▸ **Exercise prompt**
Write down exactly the lines of the records below, beginning with the first and ending with the line that includes "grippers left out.".

Source records:
= = =

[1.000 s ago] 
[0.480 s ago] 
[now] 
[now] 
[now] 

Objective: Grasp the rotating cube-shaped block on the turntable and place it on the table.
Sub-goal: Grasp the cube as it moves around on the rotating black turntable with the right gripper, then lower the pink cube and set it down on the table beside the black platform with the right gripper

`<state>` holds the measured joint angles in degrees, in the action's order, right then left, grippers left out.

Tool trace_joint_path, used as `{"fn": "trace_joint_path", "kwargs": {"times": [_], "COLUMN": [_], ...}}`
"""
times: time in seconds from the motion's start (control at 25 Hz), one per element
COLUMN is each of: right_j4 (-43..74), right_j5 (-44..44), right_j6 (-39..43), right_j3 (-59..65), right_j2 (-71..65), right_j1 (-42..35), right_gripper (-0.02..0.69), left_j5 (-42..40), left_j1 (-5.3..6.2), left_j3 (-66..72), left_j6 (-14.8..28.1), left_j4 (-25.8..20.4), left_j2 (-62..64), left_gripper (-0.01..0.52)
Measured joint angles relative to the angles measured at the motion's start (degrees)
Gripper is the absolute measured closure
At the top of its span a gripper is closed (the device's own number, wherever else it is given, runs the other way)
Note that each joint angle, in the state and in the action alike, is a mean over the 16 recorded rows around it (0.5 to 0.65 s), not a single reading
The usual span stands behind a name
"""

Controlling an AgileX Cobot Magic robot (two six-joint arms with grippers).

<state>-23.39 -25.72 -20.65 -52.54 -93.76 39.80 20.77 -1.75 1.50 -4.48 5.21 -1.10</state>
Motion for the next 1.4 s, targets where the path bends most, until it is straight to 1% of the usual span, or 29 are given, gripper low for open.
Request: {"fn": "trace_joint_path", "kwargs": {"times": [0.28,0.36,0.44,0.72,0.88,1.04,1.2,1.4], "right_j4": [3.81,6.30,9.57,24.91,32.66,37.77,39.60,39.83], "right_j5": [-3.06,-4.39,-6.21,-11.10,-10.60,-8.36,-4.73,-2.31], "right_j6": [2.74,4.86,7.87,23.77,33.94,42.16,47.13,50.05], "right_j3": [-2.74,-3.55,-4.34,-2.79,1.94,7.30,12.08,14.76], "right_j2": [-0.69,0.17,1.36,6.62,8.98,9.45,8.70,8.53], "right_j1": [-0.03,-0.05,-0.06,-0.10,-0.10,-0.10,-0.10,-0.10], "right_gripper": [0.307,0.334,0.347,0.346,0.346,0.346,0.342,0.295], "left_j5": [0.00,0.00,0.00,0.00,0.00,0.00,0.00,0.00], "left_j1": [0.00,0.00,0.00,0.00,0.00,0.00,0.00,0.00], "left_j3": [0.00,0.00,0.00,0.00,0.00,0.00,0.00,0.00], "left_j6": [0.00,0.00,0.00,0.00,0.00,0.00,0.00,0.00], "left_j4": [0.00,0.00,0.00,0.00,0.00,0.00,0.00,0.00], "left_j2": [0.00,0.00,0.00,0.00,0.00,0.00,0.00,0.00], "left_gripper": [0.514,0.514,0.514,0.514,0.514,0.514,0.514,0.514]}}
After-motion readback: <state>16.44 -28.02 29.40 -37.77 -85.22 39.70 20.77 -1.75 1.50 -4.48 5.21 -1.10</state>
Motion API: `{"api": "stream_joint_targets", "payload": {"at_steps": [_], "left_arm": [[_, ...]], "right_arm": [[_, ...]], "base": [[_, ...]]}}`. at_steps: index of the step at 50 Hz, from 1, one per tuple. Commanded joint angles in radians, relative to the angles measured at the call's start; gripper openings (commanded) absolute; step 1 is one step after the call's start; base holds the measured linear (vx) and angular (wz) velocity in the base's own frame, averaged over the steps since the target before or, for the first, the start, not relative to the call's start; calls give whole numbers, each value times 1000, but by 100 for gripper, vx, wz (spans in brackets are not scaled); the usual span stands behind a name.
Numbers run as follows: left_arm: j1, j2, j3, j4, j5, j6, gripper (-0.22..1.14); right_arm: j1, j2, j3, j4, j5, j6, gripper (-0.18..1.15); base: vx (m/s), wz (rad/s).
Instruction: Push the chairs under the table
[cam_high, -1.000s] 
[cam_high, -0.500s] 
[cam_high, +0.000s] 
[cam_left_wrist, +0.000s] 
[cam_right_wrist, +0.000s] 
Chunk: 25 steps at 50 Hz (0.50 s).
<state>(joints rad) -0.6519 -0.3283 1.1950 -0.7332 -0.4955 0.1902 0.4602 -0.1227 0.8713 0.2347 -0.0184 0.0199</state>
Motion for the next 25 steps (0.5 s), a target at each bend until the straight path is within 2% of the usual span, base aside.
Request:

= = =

▸ **Solution to this exercise**
[1.000 s ago] 
[0.480 s ago] 
[now] 
[now] 
[now] 

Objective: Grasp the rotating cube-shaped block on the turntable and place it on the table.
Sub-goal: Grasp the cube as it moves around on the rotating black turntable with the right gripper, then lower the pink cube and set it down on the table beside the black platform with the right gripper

`<state>` holds the measured joint angles in degrees, in the action's order, right then left, grippers left out.

There is no more to this output.